Film yang sangat dinanti-nantikan, “The Voice of Hind Rajab” yang disutradarai Kaouther Ben Hania dan dinominasikan Oscar, akhirnya mendapatkan lampu hijau dari Central Board of Film Certification (CBFC) India. Film yang sempat diblokir pada bulan Maret lalu karena sensitif secara politik kini bisa tayang di bioskop tanpa potongan.

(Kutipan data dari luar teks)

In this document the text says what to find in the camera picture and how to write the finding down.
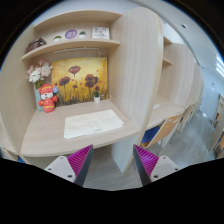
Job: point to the pink white flower bouquet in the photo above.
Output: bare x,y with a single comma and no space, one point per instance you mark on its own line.
37,73

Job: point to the small shelf plant right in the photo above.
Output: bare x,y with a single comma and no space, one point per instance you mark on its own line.
82,34

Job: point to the small shelf plant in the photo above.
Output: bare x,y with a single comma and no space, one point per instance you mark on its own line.
57,38
82,34

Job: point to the small shelf plant left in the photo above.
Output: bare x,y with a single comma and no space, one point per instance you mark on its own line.
57,38

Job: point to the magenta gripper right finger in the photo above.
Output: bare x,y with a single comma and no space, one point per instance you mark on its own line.
152,167

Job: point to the white framed notice card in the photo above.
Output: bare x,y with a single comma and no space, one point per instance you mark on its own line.
100,33

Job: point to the purple round number sign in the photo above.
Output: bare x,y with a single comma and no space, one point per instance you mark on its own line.
70,34

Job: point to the poppy flower painting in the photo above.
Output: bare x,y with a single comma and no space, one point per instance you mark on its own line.
79,80

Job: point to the wooden study carrel desk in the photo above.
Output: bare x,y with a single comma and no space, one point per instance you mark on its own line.
135,54

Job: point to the small white potted plant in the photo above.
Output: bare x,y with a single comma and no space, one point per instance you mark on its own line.
96,96

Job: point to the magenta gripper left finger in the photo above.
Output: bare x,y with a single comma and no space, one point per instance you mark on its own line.
74,167

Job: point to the wooden chair blue seat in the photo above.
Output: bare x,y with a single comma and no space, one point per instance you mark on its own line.
155,134

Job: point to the under-shelf light bar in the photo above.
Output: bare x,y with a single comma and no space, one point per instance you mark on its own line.
76,49

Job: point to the red plush doll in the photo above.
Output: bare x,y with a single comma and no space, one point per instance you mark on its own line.
48,97

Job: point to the cream white towel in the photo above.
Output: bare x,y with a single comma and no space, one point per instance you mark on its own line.
91,123

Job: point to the neighbouring wooden carrel desk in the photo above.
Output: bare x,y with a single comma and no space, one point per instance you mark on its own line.
181,83

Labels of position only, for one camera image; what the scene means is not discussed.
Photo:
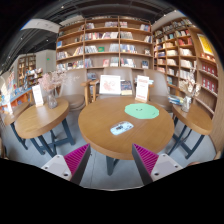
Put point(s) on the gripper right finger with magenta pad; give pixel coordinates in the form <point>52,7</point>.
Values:
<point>152,166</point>

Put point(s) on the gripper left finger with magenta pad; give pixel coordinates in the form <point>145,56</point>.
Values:
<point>70,167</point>

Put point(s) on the white patterned computer mouse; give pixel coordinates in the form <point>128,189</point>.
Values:
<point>121,127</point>

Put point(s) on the green round mouse pad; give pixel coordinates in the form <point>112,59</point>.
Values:
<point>142,111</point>

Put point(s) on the round wooden left table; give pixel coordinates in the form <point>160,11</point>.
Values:
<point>36,124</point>

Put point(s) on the round wooden table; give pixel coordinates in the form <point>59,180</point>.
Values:
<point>196,119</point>
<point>36,124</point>
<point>112,125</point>

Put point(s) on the round wooden right table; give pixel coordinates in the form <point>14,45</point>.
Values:
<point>196,119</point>

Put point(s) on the round wooden centre table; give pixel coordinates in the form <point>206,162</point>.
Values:
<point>112,125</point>

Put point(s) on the beige chair right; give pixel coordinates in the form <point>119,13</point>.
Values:
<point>159,92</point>

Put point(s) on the beige chair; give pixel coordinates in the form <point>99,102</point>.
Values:
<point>159,92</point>
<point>124,73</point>
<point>75,89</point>

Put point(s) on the beige chair left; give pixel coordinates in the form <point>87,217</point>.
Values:
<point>75,89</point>

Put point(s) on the wooden table far left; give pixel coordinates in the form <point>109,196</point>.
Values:
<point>11,118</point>

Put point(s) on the white sign card on left table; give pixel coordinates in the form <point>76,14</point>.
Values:
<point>37,94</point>

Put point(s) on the white sign card on table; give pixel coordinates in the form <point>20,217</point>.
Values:
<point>142,88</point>
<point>37,94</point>

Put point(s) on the book standing behind table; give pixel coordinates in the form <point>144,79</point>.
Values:
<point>126,88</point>

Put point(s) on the white sign card on centre table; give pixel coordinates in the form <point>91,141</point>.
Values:
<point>142,88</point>

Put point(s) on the glass vase with dried flowers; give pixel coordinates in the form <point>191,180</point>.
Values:
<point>191,88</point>

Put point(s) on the glass vase with pink flowers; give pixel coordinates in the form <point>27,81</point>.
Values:
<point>49,82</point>

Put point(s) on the white poster board with drawing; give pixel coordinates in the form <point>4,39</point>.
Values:
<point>110,84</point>

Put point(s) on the beige chair centre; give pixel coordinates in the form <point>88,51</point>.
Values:
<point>124,73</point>

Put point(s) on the distant wooden bookshelf left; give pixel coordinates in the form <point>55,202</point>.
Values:
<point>25,63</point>

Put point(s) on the large wooden bookshelf back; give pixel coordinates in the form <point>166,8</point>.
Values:
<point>106,41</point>

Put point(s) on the wooden bookshelf right wall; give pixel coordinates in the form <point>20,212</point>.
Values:
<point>179,45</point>

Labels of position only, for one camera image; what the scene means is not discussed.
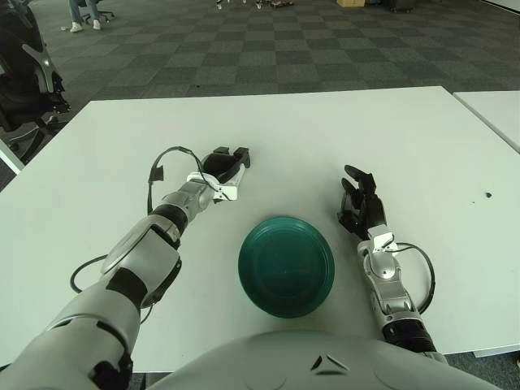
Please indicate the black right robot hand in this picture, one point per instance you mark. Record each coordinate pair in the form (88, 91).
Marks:
(369, 207)

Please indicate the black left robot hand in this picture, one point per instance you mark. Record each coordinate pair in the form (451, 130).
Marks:
(221, 164)

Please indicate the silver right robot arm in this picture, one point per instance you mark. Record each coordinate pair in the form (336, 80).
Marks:
(386, 272)

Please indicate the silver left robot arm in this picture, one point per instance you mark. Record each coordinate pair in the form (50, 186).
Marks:
(142, 252)

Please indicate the dark green round plate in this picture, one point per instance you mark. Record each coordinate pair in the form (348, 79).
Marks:
(286, 268)

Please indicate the white side table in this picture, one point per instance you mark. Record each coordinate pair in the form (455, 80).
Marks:
(491, 109)

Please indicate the distant chair wheel base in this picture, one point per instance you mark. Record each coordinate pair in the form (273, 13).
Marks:
(221, 3)

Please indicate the distant red clutter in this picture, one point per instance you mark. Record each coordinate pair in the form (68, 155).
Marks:
(280, 3)

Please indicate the white robot torso shell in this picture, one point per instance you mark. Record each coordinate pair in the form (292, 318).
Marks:
(284, 361)

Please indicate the black swivel chair base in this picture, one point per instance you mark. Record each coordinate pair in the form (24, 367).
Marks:
(101, 14)

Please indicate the distant black equipment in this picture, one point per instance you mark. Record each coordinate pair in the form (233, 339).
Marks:
(400, 4)

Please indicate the brown cardboard box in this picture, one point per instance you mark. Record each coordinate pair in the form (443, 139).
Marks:
(351, 2)

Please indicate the seated person in jeans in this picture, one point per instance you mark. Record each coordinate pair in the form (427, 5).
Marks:
(75, 14)

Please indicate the white desk edge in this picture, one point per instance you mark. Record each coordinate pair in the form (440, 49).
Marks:
(9, 156)

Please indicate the black office chair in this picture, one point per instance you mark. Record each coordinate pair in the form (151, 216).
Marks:
(20, 89)

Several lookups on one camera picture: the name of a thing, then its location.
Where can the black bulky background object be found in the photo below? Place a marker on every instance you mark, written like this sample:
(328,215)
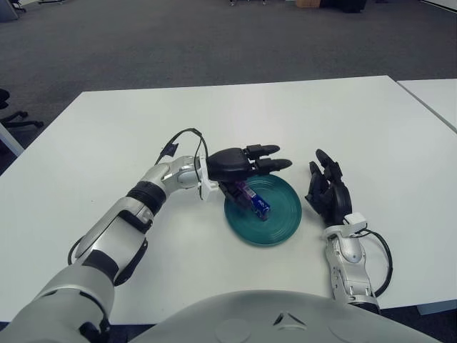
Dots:
(353,4)

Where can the blue gum box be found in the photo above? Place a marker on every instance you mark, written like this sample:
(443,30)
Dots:
(260,205)

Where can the white desk side panel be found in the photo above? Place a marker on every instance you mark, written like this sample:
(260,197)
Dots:
(10,139)

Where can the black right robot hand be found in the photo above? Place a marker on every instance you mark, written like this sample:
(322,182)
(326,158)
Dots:
(333,199)

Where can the black office chair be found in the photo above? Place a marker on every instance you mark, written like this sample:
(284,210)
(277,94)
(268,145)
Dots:
(3,95)

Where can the grey robot torso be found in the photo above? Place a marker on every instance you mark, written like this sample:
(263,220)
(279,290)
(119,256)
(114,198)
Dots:
(232,314)

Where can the grey office cabinet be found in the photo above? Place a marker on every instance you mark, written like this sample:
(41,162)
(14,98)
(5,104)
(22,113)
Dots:
(7,10)

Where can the teal round plate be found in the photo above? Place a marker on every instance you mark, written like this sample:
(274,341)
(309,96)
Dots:
(282,214)

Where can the cardboard box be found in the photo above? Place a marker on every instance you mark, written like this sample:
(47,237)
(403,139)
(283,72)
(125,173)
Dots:
(308,3)

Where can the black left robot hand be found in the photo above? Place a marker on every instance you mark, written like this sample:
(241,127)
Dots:
(228,166)

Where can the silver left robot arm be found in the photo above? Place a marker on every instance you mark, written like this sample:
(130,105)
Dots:
(107,232)

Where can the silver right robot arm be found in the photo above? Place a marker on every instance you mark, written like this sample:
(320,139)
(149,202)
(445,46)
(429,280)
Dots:
(348,252)

Setelah beberapa pekan penuh kontroversi terkait penciptaan film ini—yang menceritakan kisah nyata seorang gadis Palestina berusia 5 tahun yang terjebak dalam mobil yang diserang oleh pasukan Israel di Gaza dan kemudian ditemukan meninggal—CBFC akhirnya memberikan sertifikat ‘A’ untuk film ini. Ini berarti “The Voice of Hind Rajab” siap untuk dirilis secara resmi di seluruh India pada 19 Juni mendatang, berkat kolaborasi dengan Jai Viratra Entertainment.
Manoj Nandwana, kepala Jai Viratra, sebelumnya mengungkapkan kepada Variety bahwa mereka telah mengajukan permohonan sertifikasi untuk film ini pada bulan Februari, dengan harapan bisa merilisnya pada 6 Maret. Namun, permohonan itu ditolak. Nandwana mengaku mendapat respon dari anggota CBFC yang mengatakan, “Jika film ini tayang, hubungan India-Israel bisa terganggu.”
Tampaknya keberatan awal dari CBFC datang setelah kunjungan Perdana Menteri India, Narendra Modi, ke Israel pada akhir Februari. Kunjungan tersebut menjadi sorotan karena merupakan yang pertama bagi seorang pemimpin India dalam 25 tahun terakhir sejak kedua negara menjalin hubungan diplomatik penuh. Modi bertujuan untuk memperkuat hubungan ekonomi dan teknologi antara India dan Israel, yang menunjukkan pergeseran dalam kebijakan luar negeri India yang sebelumnya lebih mendukung Palestina.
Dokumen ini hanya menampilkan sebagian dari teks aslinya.